» TASK
What lines of the data hold the string "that"? Copy them all.

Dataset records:
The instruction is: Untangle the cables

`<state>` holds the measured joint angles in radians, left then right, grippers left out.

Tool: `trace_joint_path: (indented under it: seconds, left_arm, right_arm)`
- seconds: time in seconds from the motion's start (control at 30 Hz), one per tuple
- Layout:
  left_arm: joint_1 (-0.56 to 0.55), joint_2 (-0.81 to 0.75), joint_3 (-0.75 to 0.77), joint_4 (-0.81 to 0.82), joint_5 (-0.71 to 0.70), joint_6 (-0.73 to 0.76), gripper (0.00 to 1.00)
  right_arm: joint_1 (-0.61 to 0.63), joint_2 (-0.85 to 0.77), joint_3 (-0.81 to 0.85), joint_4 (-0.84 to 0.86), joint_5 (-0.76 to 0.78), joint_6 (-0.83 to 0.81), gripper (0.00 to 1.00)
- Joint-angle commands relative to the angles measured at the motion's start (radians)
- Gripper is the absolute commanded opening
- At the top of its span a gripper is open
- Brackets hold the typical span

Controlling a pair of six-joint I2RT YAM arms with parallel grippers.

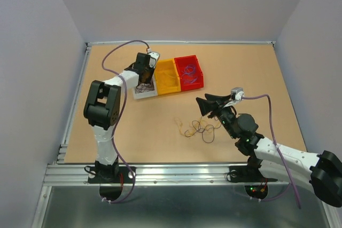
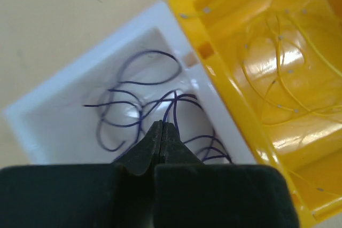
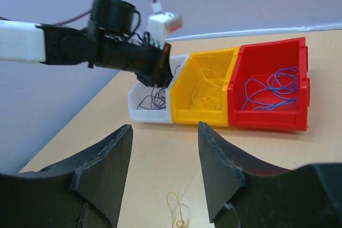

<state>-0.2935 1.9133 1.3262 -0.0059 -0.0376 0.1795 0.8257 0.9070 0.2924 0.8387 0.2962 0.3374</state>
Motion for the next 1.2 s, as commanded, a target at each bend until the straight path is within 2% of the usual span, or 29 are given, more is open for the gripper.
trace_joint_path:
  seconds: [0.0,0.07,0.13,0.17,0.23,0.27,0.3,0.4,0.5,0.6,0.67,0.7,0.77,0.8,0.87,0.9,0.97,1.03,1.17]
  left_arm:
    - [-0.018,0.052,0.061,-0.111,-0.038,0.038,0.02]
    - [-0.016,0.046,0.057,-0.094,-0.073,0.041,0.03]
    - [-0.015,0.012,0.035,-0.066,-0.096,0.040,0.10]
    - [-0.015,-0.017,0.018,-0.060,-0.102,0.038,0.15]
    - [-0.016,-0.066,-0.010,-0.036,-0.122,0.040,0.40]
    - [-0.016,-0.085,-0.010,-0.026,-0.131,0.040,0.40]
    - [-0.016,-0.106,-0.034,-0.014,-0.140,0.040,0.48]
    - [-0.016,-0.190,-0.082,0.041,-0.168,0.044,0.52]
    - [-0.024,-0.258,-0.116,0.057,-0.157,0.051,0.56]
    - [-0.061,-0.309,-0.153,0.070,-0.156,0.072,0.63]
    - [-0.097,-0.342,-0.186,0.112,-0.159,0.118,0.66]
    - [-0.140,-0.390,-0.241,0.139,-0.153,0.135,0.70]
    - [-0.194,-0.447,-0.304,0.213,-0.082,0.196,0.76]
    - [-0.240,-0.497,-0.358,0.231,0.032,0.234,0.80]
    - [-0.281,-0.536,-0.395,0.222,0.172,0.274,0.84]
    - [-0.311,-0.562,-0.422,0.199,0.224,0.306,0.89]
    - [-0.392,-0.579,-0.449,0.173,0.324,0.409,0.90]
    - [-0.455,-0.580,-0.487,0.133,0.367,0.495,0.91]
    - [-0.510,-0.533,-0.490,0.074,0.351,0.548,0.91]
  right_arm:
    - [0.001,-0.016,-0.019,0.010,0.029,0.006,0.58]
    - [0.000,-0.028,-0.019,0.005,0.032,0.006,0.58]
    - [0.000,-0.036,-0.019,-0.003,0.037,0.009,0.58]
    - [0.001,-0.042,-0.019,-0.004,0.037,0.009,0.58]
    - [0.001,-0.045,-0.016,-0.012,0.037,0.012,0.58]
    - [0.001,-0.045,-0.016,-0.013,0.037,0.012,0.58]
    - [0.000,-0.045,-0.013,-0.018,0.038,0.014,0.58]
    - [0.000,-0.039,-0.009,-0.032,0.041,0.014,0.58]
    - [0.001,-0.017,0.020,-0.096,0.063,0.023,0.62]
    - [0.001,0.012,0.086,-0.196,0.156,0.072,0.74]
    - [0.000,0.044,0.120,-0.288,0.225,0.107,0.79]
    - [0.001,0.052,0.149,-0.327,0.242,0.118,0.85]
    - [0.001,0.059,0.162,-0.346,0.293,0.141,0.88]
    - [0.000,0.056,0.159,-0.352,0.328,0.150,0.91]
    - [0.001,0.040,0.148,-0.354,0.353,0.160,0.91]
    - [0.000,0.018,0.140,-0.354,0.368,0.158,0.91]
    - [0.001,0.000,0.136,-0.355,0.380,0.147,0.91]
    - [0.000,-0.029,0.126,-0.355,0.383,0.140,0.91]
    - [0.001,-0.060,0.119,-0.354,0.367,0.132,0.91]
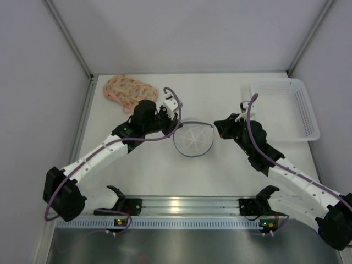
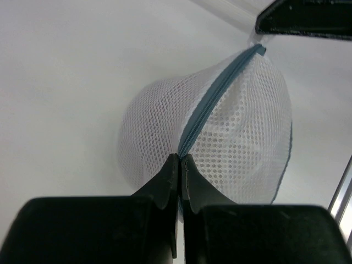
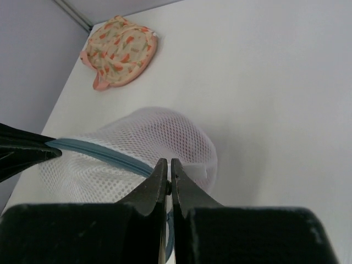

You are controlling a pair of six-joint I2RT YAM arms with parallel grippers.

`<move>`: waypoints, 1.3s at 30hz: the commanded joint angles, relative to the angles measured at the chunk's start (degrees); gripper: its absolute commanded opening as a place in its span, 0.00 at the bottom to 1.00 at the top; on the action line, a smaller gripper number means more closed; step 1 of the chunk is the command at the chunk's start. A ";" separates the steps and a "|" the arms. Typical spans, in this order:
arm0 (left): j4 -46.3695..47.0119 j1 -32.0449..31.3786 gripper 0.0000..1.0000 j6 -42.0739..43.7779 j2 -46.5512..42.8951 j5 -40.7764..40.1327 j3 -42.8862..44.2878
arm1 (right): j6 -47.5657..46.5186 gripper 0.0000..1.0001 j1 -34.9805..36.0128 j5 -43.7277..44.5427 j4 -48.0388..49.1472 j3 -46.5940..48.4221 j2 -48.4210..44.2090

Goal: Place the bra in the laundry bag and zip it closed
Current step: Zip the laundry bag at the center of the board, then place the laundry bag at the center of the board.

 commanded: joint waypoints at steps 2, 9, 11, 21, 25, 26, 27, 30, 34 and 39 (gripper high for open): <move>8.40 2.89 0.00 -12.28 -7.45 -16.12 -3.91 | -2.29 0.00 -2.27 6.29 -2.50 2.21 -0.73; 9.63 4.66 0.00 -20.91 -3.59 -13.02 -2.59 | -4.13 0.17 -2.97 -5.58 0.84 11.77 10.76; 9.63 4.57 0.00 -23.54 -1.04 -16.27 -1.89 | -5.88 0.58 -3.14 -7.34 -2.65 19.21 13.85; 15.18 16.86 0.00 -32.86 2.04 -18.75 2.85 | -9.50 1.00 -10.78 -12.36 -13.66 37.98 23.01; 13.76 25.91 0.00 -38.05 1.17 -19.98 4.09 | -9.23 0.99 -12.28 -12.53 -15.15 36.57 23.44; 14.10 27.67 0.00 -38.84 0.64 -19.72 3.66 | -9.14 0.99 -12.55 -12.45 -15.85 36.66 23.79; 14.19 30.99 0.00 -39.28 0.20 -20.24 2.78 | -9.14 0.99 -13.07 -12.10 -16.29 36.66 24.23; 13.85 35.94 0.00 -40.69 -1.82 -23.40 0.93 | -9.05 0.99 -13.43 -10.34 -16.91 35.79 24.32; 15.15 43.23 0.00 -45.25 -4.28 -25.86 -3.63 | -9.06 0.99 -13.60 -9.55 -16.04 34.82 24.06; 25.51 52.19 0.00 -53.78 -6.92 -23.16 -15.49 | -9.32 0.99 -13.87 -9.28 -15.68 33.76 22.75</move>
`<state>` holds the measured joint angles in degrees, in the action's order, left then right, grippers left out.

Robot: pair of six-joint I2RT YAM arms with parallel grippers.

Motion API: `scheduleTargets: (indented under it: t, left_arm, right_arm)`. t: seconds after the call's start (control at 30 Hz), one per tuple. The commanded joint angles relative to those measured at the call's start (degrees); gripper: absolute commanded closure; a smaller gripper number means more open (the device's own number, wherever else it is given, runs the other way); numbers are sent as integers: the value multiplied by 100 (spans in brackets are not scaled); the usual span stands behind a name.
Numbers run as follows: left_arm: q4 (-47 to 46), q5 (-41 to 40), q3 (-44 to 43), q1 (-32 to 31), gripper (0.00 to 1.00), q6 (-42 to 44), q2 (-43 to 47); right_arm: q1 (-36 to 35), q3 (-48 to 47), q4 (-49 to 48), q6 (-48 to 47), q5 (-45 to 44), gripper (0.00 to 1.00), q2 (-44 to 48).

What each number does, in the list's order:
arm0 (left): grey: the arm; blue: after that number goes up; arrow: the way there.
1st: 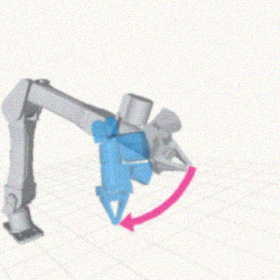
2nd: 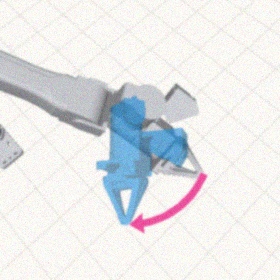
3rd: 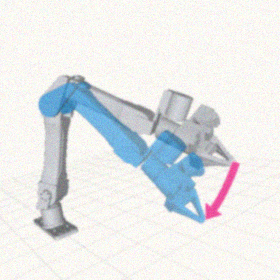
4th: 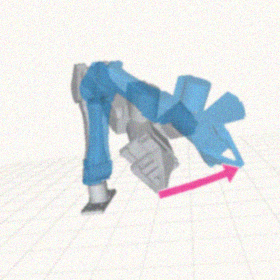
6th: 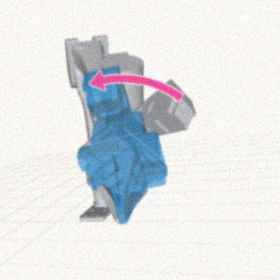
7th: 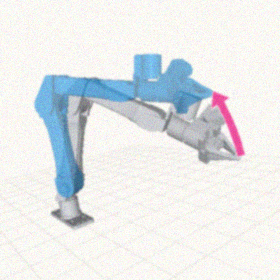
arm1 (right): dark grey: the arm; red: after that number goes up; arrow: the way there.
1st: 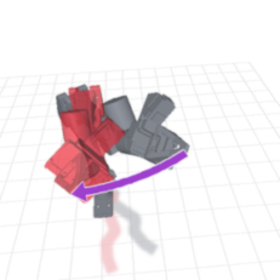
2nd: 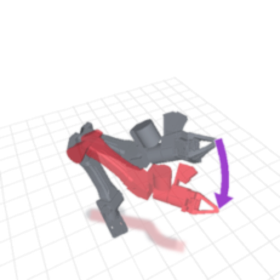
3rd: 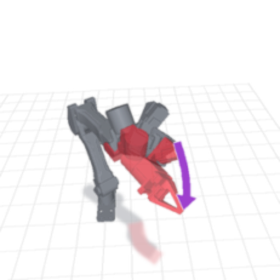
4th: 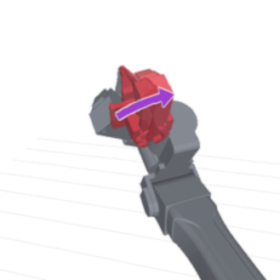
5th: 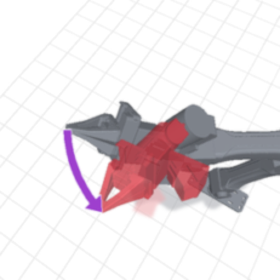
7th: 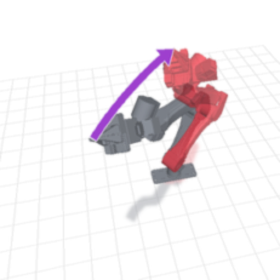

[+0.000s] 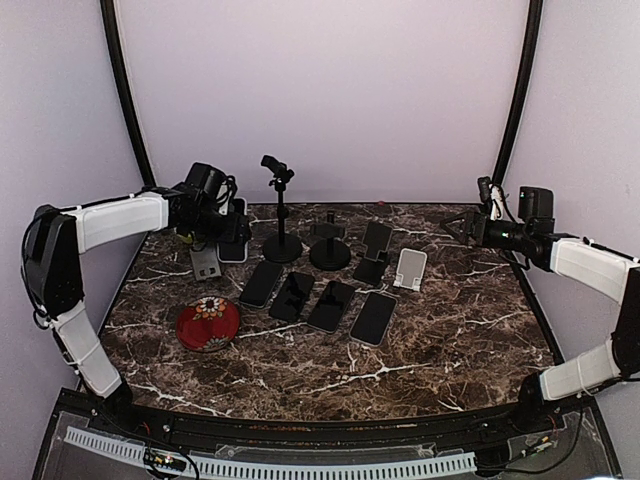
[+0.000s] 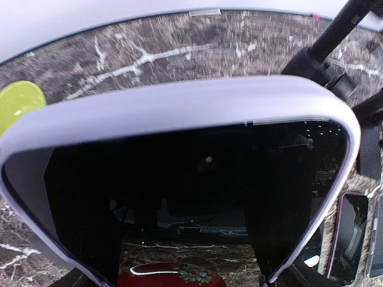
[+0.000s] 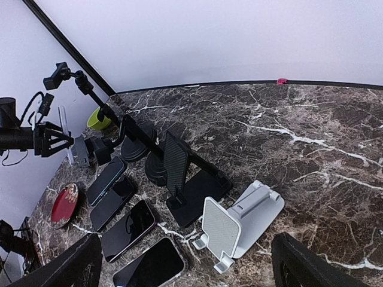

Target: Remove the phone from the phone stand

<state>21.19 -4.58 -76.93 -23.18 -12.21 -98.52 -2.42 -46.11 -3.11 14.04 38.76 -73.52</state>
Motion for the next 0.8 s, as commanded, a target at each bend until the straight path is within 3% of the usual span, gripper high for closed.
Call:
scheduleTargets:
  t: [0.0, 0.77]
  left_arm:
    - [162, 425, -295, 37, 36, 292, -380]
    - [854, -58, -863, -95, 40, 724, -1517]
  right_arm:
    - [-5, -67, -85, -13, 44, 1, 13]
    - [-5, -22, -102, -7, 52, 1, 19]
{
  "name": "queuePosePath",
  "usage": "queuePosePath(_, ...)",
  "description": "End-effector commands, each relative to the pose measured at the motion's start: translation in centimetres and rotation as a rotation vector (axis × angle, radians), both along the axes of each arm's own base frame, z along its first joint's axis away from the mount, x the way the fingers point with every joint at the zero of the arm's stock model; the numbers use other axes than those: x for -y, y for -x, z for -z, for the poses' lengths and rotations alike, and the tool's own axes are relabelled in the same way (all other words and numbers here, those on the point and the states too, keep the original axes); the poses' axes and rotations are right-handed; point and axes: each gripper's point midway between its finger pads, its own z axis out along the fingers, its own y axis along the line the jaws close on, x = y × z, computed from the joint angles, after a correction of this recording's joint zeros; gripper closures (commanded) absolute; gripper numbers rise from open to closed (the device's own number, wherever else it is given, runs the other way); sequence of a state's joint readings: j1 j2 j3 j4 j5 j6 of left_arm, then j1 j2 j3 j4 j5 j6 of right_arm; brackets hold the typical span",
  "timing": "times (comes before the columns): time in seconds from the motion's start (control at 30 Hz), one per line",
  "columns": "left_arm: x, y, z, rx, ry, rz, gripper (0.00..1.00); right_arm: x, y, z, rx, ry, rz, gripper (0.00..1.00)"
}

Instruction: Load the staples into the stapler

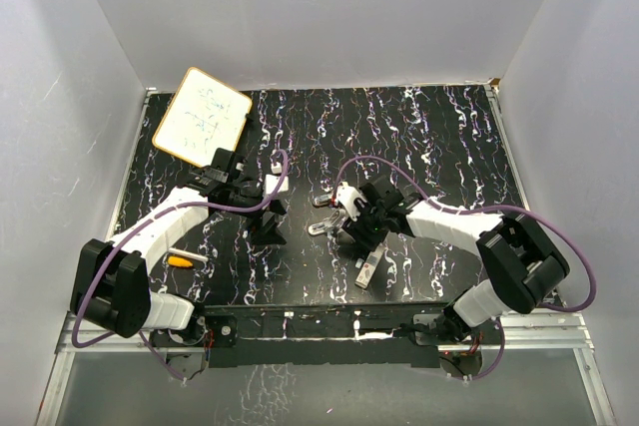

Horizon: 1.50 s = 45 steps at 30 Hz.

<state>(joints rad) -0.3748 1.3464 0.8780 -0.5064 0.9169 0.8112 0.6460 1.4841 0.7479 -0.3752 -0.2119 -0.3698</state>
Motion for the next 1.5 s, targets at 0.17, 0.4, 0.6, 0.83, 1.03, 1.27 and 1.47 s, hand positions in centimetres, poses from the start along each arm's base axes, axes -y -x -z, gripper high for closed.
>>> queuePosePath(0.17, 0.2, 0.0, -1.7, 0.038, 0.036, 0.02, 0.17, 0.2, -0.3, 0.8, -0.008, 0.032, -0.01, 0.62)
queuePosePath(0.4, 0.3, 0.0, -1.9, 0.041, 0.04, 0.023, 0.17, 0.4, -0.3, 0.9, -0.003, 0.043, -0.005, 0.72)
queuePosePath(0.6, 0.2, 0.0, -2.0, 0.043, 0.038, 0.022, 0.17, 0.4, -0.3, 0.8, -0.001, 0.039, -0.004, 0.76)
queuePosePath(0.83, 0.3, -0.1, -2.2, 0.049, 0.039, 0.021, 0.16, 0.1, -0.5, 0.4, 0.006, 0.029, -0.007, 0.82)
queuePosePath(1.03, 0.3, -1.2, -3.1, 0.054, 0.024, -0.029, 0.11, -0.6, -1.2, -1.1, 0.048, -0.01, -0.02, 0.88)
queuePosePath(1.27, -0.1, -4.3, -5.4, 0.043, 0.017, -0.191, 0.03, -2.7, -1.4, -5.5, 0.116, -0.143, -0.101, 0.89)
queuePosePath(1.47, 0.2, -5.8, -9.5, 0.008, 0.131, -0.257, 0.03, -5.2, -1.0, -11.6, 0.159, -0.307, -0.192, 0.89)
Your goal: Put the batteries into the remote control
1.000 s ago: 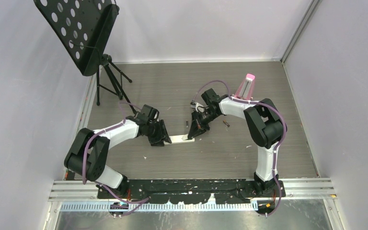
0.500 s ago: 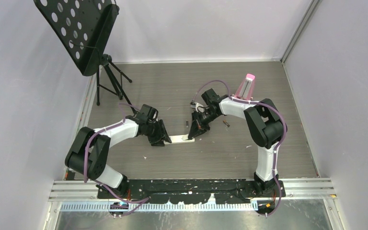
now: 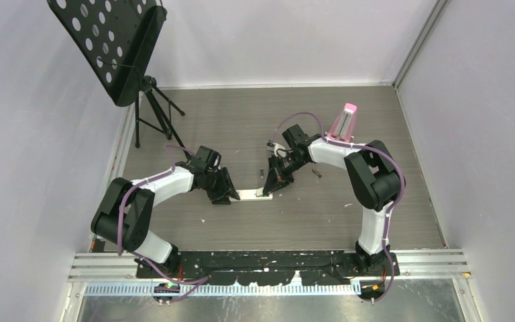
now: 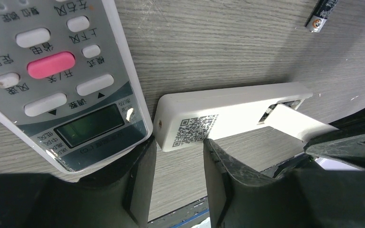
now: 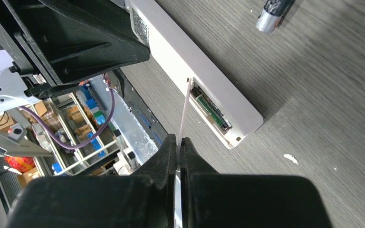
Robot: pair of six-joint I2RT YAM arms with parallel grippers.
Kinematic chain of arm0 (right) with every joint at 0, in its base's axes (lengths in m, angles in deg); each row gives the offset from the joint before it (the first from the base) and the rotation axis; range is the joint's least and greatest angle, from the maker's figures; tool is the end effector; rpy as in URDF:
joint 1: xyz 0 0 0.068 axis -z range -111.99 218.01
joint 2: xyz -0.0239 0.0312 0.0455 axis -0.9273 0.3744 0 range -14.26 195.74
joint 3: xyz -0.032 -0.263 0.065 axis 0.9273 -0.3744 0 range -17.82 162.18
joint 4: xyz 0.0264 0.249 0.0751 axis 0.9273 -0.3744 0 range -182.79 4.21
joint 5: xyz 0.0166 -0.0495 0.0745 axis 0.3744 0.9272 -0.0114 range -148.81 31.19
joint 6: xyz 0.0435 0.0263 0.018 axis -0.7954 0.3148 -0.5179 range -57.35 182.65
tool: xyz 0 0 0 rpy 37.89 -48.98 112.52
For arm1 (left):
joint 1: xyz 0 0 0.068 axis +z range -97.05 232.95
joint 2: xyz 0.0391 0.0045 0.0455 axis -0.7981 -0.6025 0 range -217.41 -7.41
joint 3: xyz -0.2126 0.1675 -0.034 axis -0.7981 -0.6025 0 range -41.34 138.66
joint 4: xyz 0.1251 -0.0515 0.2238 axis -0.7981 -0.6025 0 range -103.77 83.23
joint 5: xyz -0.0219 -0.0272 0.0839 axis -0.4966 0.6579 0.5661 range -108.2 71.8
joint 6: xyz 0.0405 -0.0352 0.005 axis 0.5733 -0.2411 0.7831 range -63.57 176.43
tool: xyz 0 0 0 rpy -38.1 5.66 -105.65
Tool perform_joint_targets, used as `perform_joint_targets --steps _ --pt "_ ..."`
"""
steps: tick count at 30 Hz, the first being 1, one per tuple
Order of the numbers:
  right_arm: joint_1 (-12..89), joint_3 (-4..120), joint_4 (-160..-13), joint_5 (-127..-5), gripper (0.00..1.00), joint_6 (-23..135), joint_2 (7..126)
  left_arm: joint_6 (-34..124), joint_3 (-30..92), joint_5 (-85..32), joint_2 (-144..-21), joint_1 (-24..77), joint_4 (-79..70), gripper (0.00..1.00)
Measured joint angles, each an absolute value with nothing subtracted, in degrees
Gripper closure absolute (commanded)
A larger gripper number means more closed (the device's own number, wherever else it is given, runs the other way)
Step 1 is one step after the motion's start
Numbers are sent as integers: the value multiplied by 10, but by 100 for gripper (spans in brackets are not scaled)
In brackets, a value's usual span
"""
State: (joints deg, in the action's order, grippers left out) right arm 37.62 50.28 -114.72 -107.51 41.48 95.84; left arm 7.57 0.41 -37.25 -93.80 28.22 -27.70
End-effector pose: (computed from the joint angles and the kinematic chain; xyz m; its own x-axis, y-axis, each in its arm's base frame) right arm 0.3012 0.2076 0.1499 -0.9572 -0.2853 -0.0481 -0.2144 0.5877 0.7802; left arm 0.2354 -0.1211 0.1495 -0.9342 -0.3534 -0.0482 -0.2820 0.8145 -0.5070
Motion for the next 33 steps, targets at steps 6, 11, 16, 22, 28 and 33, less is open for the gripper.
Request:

» WRITTEN RESPONSE
arm0 (left): grey: the arm; blue: after that number goes up; arrow: the way there.
arm1 (right): dark grey: the arm; red: after that number goes up; arrow: the way there.

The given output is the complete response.